La situation de M. Banyangiriki semble bizarre. Les autorités hiérarchiques du procureur de la République de Butare, notamment le procureur général près la Cour suprême et le procureur général près la Cour d'appel de Nyanza/Nyabisindu (qui couvre le ressort des préfectures Butare, Gitarama et Gikongoro, au sud du Rwanda), de même que le défenseur judiciaire du détenu, lui ont écrit officiellement pour lui signifier que cette détention était illégale et qu'il devait relâcher le prisonnier acquitté. Toutefois, rien n'a été fait.

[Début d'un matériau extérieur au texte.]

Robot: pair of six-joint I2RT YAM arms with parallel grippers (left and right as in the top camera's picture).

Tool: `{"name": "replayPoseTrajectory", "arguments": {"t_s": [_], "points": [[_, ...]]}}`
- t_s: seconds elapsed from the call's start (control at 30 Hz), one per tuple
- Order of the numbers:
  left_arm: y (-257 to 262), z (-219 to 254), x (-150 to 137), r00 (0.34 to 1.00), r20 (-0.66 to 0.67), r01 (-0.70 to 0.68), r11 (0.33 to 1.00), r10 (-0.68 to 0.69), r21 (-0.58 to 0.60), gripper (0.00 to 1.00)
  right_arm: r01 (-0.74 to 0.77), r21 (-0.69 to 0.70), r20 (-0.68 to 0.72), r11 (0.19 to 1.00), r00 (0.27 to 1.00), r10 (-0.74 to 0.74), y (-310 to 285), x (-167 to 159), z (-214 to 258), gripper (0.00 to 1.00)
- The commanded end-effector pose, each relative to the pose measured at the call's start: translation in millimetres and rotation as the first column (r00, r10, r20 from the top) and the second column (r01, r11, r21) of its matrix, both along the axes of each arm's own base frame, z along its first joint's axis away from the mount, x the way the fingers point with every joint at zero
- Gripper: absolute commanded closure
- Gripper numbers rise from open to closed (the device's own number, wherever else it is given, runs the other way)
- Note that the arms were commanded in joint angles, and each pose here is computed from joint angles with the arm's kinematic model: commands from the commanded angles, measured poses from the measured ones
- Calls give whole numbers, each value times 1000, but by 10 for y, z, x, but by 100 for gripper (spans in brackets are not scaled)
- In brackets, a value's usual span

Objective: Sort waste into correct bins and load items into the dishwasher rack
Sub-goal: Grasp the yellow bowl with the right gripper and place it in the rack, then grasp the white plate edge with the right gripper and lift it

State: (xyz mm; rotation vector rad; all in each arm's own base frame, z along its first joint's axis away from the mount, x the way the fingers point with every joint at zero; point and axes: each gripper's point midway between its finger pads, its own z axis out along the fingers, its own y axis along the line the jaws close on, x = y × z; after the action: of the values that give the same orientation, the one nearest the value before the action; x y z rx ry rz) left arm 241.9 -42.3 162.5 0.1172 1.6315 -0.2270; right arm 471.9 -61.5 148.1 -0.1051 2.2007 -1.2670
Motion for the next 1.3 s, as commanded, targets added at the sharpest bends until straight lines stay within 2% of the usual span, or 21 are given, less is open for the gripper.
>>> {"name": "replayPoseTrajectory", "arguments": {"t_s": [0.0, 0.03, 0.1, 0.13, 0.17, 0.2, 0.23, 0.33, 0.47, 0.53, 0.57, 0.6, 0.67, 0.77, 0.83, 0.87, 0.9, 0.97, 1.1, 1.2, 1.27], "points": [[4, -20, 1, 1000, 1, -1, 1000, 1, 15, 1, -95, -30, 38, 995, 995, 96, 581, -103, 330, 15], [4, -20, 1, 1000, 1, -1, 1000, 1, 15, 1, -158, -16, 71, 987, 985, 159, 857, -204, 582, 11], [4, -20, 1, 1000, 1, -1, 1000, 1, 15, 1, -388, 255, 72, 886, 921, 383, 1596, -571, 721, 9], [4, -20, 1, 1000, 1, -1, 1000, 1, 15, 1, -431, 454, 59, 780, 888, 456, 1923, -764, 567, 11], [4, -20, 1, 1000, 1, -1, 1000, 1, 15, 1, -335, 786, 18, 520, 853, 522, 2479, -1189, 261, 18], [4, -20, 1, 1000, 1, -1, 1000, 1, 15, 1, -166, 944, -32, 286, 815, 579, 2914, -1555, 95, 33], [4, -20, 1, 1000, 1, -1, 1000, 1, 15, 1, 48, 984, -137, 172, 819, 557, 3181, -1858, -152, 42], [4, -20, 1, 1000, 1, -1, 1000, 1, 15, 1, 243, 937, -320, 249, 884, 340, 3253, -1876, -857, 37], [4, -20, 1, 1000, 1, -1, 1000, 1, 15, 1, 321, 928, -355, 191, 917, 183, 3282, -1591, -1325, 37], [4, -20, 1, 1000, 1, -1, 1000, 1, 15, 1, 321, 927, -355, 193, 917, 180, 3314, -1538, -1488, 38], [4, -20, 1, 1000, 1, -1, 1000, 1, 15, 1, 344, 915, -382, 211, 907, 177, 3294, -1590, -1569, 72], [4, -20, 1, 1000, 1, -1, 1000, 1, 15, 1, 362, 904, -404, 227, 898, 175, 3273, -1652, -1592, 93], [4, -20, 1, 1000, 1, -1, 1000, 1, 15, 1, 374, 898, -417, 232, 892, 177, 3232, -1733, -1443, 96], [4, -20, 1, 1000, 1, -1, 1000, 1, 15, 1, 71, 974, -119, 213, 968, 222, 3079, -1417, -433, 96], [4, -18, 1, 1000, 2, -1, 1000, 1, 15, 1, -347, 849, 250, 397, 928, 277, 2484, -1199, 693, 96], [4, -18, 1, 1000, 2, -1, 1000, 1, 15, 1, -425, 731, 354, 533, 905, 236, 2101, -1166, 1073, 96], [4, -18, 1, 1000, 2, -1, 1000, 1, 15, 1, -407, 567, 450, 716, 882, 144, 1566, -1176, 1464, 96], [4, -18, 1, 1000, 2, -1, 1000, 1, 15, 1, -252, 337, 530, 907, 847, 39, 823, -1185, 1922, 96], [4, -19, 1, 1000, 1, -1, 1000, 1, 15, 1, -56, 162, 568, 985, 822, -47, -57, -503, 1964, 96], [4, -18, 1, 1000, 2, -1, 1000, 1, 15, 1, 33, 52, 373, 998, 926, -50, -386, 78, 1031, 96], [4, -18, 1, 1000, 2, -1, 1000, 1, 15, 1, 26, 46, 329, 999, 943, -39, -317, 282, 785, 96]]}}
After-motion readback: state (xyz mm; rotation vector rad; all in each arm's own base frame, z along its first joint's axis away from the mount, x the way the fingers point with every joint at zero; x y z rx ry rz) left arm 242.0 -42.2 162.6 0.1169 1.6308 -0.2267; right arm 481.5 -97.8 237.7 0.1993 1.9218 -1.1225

Les juges du Tribunal de première instance de Butare (ceux de la Chambre spécialisée et ceux des autres chambres), réunis dans leur ensemble, ont de leur côté adressé une missive de plainte au président de la Cour Suprême (également de droit président du Conseil supérieur de la magistrature) contre le parquet de Butare. "Le parquet refuse de mettre en exécution certaines décisions du tribunal alors que c'est de son devoir, notamment, de mettre en prison des gens condamnés", écrivent-ils. Les juges parlent également de prisonniers acquittés, mais toujours maintenus en détention "depuis trois ans". Ils accusent enfin le parquet "d'absentéisme caractérisé dans les procès alors qu'il est la partie plaignante".

Pour sa part, la Ligue Rwandaise pour la défense et la promotion des droits de l'homme (LIPRODHOR), à travers notamment son journal mensuel sur les procès de génocide "Le Verdict", a régulièrement relevé, dans diverses régions du pays, de nombreux cas de personnes acquittées par les Chambres spécialisées des Tribunaux de première instance mais maintenues en prison par les parquets "pour faits nouveaux".